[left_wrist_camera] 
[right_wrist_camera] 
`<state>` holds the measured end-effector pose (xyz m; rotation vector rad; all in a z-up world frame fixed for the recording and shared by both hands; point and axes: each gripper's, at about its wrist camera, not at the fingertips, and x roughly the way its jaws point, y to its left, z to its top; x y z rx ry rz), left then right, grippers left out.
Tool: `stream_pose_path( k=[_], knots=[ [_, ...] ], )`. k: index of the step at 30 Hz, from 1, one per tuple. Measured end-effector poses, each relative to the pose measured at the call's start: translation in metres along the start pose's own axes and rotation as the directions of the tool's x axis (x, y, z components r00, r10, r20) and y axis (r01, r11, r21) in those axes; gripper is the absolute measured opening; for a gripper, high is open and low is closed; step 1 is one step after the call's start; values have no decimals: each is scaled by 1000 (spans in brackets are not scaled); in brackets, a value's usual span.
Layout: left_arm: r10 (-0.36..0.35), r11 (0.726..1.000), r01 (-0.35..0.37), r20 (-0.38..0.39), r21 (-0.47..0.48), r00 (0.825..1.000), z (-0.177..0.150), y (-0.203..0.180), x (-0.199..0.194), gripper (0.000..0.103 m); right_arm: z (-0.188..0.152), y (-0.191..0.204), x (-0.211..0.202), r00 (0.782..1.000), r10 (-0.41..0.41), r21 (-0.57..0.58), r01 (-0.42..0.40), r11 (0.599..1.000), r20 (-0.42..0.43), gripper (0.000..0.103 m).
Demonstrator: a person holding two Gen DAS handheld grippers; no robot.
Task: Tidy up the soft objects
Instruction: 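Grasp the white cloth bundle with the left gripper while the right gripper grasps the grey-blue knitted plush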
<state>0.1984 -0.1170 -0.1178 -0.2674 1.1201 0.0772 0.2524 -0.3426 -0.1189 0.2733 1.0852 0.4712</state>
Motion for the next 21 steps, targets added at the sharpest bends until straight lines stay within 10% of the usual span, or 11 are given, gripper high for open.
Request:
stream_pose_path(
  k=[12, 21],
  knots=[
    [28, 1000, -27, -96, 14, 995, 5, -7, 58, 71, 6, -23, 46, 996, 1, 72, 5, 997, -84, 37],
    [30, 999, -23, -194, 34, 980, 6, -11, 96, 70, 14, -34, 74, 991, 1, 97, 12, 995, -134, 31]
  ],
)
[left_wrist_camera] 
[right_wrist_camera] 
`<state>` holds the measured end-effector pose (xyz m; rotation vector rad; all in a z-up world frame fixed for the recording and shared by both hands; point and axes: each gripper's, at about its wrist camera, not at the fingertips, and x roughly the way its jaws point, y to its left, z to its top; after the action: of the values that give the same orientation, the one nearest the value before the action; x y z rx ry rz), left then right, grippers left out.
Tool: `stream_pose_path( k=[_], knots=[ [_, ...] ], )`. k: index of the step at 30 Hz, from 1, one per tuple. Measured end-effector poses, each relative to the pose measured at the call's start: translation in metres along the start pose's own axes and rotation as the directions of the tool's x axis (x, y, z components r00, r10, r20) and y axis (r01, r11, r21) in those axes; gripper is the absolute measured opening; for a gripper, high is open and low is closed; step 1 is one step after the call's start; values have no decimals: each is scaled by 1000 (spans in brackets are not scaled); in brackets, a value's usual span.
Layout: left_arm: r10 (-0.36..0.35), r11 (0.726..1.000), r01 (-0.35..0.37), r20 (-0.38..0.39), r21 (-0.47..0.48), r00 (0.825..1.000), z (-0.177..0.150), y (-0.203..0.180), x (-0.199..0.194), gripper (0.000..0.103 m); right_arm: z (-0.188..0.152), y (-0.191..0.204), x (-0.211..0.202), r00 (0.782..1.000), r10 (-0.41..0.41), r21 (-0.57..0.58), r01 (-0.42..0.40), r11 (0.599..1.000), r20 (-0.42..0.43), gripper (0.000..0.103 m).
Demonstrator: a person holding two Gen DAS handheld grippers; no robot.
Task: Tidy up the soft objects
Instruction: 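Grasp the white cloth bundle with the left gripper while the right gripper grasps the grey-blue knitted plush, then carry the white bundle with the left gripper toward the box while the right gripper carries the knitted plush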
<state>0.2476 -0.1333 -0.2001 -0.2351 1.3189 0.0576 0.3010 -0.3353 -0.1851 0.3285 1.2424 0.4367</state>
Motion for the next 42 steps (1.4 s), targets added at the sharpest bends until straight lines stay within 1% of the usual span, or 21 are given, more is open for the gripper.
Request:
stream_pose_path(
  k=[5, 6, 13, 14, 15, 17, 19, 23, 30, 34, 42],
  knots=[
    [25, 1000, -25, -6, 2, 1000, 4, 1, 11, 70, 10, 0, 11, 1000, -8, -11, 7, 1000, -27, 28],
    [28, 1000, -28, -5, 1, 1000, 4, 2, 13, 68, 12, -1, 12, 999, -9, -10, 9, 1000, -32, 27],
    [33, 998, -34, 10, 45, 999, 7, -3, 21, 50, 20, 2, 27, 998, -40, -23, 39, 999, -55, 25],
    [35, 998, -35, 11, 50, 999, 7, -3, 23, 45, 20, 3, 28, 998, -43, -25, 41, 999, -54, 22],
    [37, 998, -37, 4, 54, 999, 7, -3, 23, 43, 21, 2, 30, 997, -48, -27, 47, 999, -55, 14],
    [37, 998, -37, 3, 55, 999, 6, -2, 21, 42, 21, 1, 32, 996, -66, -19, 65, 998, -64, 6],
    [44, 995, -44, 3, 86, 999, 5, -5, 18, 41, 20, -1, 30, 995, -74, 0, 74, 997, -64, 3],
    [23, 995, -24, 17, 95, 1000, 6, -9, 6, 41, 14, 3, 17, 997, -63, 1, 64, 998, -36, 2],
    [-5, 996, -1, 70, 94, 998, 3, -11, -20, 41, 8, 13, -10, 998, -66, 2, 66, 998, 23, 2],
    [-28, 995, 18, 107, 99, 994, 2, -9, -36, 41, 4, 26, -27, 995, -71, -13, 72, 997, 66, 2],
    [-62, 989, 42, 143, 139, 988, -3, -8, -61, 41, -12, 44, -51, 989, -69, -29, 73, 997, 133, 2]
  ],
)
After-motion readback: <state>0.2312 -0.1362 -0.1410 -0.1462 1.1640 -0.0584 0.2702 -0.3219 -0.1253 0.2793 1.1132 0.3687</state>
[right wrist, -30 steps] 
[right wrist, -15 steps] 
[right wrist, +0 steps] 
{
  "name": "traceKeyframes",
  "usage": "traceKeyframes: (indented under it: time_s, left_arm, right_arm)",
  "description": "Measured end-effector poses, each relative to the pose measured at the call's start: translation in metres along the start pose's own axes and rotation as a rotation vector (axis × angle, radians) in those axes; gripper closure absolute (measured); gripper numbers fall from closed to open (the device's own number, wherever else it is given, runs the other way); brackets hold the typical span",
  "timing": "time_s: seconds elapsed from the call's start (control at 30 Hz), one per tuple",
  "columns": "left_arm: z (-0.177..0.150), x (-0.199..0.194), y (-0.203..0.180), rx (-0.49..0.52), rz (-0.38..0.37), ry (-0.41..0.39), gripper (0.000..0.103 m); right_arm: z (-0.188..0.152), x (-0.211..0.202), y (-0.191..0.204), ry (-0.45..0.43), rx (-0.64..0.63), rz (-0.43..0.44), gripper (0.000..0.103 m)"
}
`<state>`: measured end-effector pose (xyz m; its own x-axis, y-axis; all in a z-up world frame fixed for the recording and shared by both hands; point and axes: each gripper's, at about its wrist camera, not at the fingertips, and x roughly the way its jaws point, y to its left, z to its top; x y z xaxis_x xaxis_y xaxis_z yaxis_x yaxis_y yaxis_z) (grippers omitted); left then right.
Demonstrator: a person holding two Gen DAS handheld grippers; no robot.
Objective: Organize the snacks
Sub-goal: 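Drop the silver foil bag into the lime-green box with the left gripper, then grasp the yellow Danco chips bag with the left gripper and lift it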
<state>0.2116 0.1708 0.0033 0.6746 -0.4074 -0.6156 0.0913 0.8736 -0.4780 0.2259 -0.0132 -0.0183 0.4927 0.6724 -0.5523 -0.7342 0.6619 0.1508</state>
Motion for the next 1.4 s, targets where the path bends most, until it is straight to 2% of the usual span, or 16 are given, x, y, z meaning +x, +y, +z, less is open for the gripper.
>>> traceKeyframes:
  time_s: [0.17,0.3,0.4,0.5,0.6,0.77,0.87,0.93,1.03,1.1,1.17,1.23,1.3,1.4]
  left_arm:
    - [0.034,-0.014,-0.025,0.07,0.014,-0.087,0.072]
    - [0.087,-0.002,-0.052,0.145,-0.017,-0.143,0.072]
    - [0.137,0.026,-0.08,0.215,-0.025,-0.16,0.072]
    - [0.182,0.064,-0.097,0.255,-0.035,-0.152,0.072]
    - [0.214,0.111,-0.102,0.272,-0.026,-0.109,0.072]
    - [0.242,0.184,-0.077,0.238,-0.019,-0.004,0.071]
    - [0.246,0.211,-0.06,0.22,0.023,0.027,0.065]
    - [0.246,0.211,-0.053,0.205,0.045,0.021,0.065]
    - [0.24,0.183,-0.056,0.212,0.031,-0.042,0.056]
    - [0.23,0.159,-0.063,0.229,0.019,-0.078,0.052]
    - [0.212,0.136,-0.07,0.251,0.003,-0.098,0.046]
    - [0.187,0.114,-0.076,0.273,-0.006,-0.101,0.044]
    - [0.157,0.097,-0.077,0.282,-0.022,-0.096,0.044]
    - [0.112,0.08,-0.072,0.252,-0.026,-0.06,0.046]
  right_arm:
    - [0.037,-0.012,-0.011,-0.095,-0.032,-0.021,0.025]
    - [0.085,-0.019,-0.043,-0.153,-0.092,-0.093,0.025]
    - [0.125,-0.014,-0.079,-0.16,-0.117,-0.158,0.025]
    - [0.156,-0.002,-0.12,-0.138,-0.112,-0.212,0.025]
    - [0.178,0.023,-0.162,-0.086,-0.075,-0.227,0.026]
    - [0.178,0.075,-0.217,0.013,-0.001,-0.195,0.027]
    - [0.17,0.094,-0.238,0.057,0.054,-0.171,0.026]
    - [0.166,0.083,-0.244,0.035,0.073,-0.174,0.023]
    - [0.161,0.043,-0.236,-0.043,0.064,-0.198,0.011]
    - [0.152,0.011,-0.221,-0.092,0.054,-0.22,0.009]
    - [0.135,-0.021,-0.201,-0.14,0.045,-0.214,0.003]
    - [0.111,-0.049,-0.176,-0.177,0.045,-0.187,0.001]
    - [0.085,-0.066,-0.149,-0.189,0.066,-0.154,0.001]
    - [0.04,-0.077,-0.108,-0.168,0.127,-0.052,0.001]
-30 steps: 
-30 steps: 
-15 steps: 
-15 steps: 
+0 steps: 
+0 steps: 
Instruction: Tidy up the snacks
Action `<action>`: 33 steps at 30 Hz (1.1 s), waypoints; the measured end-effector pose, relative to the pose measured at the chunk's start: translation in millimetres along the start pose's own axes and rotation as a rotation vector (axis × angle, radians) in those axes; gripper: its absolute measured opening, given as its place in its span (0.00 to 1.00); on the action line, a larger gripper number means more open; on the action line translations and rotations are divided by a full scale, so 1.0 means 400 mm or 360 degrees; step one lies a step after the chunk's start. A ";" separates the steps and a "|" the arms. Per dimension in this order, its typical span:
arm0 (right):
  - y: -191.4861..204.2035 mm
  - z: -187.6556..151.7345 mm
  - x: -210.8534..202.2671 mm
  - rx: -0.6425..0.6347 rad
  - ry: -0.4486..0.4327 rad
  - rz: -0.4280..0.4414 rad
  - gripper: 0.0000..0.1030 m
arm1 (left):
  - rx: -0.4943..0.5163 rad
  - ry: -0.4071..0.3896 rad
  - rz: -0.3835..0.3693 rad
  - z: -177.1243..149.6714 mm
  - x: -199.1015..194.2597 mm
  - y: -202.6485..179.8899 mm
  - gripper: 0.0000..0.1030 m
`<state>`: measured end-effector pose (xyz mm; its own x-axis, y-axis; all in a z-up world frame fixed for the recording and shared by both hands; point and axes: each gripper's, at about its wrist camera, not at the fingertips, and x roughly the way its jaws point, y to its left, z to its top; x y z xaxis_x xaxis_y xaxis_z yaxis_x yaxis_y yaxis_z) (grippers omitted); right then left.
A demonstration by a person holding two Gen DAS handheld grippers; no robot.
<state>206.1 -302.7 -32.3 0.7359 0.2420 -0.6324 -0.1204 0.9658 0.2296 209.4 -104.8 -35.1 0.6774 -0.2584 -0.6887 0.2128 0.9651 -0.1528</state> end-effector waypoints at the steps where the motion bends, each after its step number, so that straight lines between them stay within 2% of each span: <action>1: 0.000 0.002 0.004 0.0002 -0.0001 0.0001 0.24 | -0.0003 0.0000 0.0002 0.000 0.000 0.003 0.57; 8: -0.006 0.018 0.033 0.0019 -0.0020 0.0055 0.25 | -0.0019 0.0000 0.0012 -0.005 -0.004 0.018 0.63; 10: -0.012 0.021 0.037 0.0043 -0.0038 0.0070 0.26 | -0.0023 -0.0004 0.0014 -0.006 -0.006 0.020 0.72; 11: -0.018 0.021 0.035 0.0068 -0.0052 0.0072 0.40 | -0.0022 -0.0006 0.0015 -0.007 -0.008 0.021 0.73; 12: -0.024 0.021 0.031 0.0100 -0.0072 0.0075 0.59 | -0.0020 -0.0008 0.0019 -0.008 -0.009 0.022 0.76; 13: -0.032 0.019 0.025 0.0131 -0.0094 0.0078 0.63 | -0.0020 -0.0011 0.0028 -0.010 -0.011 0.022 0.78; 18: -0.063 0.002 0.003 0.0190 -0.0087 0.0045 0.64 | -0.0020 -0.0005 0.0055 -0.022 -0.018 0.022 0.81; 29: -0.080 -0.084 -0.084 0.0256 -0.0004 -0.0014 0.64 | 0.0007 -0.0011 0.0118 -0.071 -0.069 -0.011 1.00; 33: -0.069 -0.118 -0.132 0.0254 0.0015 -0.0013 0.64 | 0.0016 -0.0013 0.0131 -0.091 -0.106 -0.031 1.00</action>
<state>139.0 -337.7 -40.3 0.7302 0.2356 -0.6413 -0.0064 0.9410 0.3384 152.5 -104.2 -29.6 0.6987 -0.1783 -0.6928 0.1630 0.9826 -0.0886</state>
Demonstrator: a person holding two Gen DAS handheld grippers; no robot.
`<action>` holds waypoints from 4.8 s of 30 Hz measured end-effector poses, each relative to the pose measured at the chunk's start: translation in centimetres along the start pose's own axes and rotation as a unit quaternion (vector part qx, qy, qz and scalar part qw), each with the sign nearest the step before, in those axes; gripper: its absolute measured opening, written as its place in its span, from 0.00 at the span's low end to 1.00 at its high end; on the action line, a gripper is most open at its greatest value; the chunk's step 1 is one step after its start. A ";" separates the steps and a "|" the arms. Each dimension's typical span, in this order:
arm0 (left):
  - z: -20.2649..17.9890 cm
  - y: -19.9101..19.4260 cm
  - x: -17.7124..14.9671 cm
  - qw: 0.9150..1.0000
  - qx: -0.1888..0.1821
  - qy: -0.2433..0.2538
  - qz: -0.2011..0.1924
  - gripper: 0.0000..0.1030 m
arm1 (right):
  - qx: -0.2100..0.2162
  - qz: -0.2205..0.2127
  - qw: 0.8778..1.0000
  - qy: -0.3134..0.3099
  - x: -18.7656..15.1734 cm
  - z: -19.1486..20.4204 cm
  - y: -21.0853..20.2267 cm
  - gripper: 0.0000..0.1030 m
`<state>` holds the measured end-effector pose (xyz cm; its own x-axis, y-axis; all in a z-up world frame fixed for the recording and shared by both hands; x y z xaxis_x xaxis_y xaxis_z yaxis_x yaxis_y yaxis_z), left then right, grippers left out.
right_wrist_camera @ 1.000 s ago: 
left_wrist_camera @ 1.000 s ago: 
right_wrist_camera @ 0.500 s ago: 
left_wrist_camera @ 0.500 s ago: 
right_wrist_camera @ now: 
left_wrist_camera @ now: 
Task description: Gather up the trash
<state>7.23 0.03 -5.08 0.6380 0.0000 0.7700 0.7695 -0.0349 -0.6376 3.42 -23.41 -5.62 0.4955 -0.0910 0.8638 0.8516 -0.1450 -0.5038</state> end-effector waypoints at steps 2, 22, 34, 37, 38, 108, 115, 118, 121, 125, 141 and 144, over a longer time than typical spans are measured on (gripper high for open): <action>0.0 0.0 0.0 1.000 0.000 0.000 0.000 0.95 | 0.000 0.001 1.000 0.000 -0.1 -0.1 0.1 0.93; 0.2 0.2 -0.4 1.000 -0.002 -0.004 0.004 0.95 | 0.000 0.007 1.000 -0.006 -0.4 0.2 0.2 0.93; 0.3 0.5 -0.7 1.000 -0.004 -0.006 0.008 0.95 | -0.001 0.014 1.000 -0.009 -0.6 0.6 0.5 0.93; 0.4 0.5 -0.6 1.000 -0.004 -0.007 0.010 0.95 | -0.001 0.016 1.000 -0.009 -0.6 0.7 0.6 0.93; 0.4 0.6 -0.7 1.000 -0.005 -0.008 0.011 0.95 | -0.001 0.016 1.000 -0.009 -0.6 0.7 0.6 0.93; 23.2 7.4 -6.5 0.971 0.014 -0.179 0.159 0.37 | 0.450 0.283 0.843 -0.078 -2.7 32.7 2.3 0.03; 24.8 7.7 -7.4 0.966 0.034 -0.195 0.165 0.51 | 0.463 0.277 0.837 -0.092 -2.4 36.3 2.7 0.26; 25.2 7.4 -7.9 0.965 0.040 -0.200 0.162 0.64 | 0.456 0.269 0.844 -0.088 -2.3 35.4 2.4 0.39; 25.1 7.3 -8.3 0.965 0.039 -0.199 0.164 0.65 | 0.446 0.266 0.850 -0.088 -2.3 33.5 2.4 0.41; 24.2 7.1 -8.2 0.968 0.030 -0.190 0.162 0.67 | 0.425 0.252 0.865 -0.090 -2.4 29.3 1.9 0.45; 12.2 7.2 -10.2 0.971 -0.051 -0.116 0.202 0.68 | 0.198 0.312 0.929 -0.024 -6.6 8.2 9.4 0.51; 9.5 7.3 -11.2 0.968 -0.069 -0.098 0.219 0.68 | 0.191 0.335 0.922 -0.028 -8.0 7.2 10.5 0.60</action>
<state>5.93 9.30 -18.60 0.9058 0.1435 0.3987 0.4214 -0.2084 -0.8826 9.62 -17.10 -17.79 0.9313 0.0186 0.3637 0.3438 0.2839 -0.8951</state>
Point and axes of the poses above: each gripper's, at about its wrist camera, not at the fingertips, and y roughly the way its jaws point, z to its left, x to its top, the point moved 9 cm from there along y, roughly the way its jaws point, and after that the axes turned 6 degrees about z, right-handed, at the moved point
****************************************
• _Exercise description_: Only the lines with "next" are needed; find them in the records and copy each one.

• _Response below_:
Motion for the next 21 steps, targets added at the sharpest bends until straight lines stay within 10% of the usual span, or 11 are given, gripper high for open.
Motion for the next 42 steps (1.4 s), targets added at the sharpest bends until straight lines stay within 1% of the usual span, or 21 are given, more is open for the gripper.
Motion for the next 1.4 s, targets where the path bends most, until it is straight to 2% of the usual span, or 16 are given, x, y, z meaning +x, +y, +z, less is open for the gripper.

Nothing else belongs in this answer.